[Opening Supplied material section]
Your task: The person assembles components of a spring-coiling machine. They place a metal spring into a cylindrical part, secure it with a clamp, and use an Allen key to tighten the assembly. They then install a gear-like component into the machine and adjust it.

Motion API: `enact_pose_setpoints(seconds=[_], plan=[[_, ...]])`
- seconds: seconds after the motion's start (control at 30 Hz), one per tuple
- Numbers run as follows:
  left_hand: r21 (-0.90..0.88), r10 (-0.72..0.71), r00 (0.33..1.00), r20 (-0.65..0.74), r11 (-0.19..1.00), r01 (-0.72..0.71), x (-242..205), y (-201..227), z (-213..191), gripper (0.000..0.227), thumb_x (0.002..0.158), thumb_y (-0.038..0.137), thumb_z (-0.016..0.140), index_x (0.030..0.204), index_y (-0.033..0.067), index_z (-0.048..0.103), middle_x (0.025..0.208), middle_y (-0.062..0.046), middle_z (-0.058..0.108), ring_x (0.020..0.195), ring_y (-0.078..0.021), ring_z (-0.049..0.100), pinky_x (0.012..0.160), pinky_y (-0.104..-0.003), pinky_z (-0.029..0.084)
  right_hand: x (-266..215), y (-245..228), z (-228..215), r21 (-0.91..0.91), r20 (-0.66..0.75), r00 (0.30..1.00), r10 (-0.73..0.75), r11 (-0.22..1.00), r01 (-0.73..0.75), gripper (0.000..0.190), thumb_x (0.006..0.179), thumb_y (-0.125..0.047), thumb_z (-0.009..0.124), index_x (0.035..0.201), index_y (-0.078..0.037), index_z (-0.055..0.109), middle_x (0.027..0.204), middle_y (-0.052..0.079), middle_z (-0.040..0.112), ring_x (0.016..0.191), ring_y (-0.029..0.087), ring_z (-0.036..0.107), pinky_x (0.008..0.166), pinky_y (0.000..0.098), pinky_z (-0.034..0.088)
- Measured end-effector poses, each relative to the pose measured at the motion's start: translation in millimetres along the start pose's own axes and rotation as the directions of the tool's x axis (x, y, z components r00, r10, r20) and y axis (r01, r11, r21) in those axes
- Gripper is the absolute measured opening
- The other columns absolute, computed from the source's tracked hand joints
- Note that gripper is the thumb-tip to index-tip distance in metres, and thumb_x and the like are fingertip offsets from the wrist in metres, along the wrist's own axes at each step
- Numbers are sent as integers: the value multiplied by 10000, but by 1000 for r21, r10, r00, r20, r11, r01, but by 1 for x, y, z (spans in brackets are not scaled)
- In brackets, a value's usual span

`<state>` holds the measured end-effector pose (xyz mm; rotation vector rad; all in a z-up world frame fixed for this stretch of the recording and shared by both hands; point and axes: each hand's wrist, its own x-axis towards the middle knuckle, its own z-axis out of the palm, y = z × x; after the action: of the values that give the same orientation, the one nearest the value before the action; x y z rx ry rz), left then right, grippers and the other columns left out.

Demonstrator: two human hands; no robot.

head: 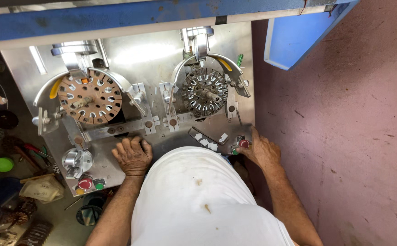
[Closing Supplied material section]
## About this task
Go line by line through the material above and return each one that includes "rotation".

## Written response
- Measured end-effector poses, each relative to the pose measured at the motion's start: translation in millimetres along the start pose's own axes and rotation as the directions of the tool's x axis (x, y, z components r00, r10, r20) and y axis (r01, r11, r21) in those axes
`<state>` holds the measured end-effector pose (xyz mm; rotation vector rad; all in a z-up world frame fixed for this stretch of the recording and shared by both hands; point and axes: each hand's wrist, its own x-axis towards the middle knuckle, its own z-axis out of the palm, y = z × x; after the action: of the values that give the same orientation, the one nearest the value before the action; x y z rx ry rz), left then right, grippers and the other columns left out.

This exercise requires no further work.